EXERCISE AIM » Please transcribe the data below in full, word for word, without the images.

INFORMATION SHOWN »
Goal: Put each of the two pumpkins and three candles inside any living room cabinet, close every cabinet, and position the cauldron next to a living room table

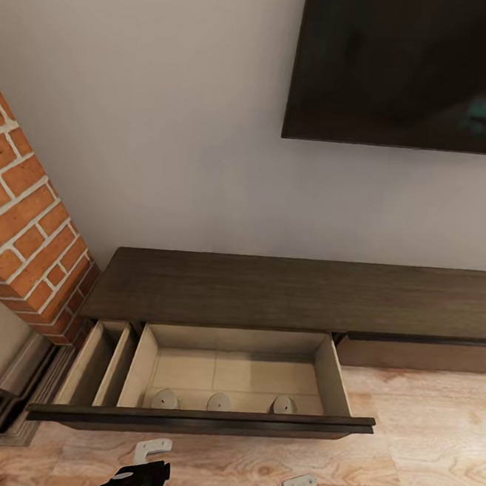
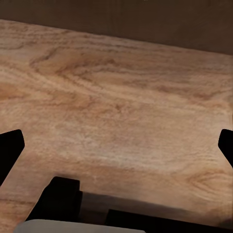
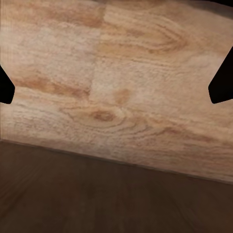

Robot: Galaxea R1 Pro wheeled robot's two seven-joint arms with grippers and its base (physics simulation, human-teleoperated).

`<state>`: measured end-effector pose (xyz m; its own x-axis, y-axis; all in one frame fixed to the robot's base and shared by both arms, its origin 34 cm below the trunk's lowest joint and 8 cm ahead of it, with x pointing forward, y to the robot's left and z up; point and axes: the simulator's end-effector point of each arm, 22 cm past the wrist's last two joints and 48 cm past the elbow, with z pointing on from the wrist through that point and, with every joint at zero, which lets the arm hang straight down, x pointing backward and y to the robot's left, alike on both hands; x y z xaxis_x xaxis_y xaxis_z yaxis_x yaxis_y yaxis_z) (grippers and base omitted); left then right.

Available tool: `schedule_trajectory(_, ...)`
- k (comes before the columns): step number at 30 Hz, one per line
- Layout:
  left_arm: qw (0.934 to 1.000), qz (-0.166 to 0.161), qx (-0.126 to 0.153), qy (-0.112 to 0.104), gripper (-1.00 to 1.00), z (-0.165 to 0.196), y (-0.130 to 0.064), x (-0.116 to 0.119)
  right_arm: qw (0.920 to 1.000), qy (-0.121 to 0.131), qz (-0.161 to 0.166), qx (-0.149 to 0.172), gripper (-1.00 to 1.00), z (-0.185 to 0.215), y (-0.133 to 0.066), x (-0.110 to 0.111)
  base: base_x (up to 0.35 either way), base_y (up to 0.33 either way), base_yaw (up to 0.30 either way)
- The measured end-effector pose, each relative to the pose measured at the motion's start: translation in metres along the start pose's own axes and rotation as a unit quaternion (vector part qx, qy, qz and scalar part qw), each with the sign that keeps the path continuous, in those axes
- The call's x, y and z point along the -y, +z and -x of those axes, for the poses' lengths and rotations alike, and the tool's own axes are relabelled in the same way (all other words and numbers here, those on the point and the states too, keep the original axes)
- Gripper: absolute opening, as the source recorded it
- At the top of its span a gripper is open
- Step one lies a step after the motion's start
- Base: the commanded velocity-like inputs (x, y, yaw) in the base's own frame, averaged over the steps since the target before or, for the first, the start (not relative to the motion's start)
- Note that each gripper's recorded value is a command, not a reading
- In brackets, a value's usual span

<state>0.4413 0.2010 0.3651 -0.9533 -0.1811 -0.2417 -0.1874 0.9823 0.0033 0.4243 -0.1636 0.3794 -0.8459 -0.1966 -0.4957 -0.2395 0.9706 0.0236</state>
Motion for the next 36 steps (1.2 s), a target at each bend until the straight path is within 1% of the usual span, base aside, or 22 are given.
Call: schedule_trajectory(36, 0.9996, -0.005, 0.028, -0.002, 1.0, -0.001, 0.054, 0.002, 0.9996, -0.004, -0.006, 0.028, 1.0, -0.016, 0.052, 0.004, 0.0, 0.0, 0.0)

SOLUTION FOR THIS EXERCISE »
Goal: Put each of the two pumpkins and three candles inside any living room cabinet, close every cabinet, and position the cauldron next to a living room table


Robot: Galaxea R1 Pro wheeled robot's two seven-joint arms with grippers and its base (physics simulation, human-teleoperated).

`<state>`: measured end-effector pose (xyz m; its own x-axis, y-axis; all in one frame fixed to the robot's base and shared by both arms, its origin 34 cm below the trunk's lowest joint and 8 cm ahead of it, with x pointing forward, y to the robot's left and z up; point and axes: the simulator's end-effector point of each arm, 22 cm past the wrist's last two joints and 48 cm past the elbow, with z pointing on from the wrist through that point and, with every joint at zero, which lets the arm hang straight down, x pointing backward and y to the robot's left, alike on both hands; x y z xaxis_x xaxis_y xaxis_z yaxis_x yaxis_y yaxis_z) (grippers and base omitted); left then right.

Available tool: `schedule_trajectory(_, ...)`
- k (comes before the columns): step number at 30 Hz, one per line
- Layout:
  left_arm: qw (0.934 to 1.000), qz (-0.166 to 0.161), qx (-0.126 to 0.153), qy (-0.112 to 0.104), gripper (-1.00 to 1.00), z (-0.165 to 0.196), y (-0.130 to 0.064), x (-0.116 to 0.119)
  right_arm: qw (0.920 to 1.000), qy (-0.121 to 0.131), qz (-0.161 to 0.166), qx (-0.149 to 0.172), gripper (-1.00 to 1.00), z (-0.185 to 0.215), y (-0.133 to 0.066), x (-0.110 to 0.111)
  base: base_x (up to 0.35 either way), base_y (up to 0.33 either way), base_yaw (up to 0.30 either way)
- The measured end-effector pose, each relative to the pose measured at the motion's start: translation in metres along the start pose's own axes and rotation as a unit quaternion (vector part qx, qy, qz and scalar part qw), each with the sign that keeps the path continuous, in those axes
- The call's x, y and z point along the -y, +z and -x of those axes, for the poses' lengths and rotations alike, and the tool's own axes are relabelled in the same way (all other words and numbers here, those on the point and the states too, keep the original axes)
- Gripper: absolute opening, as the source recorded it
- At the top of its span a gripper is open
- Step one lies a step after the motion's start
- Base: the commanded velocity-like inputs (x, y, yaw) in the base's own frame, averaged over the steps since the target before or, for the first, the start (not relative to the motion's start)
- Note that each gripper's recorded value is a command, not a reading
- In brackets, a value's usual span

<state>0.4413 0.2010 0.3651 -0.9533 -0.1811 -0.2417 -0.1874 0.9823 0.0033 0.4243 -0.1636 0.3794 -0.8459 -0.1966 -0.4957 -0.2395 0.9706 0.0236</state>
Motion for the next 36 steps (1.2 s), a target at each bend until the straight path is within 1% of the usual span, base aside, or 22 are given.
Call: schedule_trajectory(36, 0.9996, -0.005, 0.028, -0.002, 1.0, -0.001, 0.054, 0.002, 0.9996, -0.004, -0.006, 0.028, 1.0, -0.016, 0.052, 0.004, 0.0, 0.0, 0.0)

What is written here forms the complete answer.